- Born: 26 December 1941 Flims, Switzerland
- Died: 6 August 2006 (aged 64) Flims, Switzerland
- Occupations: Film director, opera director, screenwriter

= Daniel Schmid =

Swiss film director and screenwriter (1941–2006)

Daniel Schmid (26 December 1941 – 6 August 2006) was a Swiss film and opera director and screenwriter. Films through which he gained international recognition included La Paloma (1974), Schatten der Engel (1976) and Beresina oder Die letzten Tage der Schweiz (1999). Beresina was selected by the Federal Office of Culture as Switzerland's entry for the Academy Award for Best Foreign Language Film. Schmid received the Leopard of Honour at the Locarno International Film Festival in 1999 and a lifetime-achievement diploma at the Kyiv International Film Festival Molodist in 2002.

== Biography ==
Daniel Schmid was born on 26 December 1941 in Flims, in the canton of Grisons, to hotel owners Arthur Schmidt, who was also a musician, and Carla Bivetti. Originally registered as Daniel Schmidt, he used Daniel Schmid professionally. He grew up in the family-run Hotel Schweizerhof in Flims, where he later shot many of his films.

Between 1962 and 1968, Schmid studied history and journalism at the Free University of Berlin. Alongside his studies, he worked as an interpreter, journalist and translator.

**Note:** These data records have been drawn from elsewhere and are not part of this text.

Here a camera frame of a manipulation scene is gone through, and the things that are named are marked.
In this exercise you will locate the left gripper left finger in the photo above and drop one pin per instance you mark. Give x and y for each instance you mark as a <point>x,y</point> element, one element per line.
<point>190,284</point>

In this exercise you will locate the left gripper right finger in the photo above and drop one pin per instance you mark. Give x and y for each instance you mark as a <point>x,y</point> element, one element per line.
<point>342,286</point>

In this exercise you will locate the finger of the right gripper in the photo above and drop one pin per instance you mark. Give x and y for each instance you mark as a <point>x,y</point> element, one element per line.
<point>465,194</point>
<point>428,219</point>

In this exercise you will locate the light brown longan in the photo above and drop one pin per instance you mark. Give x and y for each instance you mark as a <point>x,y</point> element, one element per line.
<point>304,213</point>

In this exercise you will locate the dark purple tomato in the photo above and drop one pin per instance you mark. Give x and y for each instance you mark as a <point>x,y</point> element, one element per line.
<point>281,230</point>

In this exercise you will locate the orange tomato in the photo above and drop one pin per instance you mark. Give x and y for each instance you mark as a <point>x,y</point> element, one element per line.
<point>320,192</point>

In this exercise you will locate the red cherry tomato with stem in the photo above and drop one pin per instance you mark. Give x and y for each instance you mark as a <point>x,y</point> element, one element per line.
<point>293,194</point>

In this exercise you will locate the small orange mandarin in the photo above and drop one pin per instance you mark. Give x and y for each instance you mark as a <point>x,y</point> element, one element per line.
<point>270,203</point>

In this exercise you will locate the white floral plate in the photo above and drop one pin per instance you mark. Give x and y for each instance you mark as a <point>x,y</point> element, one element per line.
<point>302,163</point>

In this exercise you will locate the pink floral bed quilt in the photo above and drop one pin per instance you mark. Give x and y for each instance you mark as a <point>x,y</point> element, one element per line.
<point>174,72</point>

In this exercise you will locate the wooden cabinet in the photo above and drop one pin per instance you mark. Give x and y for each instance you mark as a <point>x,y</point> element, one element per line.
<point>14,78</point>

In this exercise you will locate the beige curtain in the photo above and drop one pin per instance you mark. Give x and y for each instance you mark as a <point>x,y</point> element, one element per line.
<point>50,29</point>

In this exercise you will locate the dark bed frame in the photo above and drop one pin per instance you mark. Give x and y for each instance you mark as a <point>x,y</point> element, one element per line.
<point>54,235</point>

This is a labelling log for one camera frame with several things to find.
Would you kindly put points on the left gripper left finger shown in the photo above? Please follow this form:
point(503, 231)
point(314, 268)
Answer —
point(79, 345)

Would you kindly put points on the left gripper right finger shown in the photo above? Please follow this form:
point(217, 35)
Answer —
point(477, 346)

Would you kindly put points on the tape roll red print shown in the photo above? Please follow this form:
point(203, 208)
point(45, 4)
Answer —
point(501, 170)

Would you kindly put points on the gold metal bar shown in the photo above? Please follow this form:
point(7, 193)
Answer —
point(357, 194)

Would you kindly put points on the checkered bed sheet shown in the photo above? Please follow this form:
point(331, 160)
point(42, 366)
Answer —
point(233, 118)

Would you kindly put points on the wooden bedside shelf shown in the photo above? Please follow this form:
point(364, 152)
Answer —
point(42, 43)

In 1966, he began attending the German Film and Television Academy Berlin, where he studied until 1969.

Schmid took part in student protests in Munich and Berlin alongside Rainer Werner Fassbinder and Werner Schroeter. He lived openly as a gay man during his years in Berlin. In 1977, he returned to Switzerland.

Schmid and Fassbinder were friends and appeared in each other's films. He appeared in Fassbinder's The Merchant of Four Seasons (1971) and Lili Marleen (1980). In 1988, he served on the international jury of the Berlin International Film Festival. In 1996, he co-chaired the Caméra d'Or jury at the Cannes Film Festival.

Schmid received the Grisons Culture Prize in 1986. In 1998, he received the City of Zurich Art Prize for his film work and opera productions. In 1999, the Locarno International Film Festival awarded him its Leopard of Honour. In 2002, Schmid received a lifetime-achievement diploma at the Kyiv International Film Festival Molodist. His films were the subject of retrospectives in Boston, Washington, New York, Chicago, Vancouver, Montreal and Paris. He died of cancer in Flims on 6 August 2006.

== Work ==

=== Film ===
Schmid's 1974 film La Paloma was hailed by critics as his masterpiece. The film established his reputation in European cinema. It used theatrical and deliberately artificial imagery, presenting reality as surreal and constructed. He became known through Schatten der Engel (1976), his adaptation of Rainer Werner Fassbinder's play Die Stadt, der Müll und der Tod. His 1984 documentary Il bacio di Tosca was about Casa Verdi in Milan, a retirement home for opera singers.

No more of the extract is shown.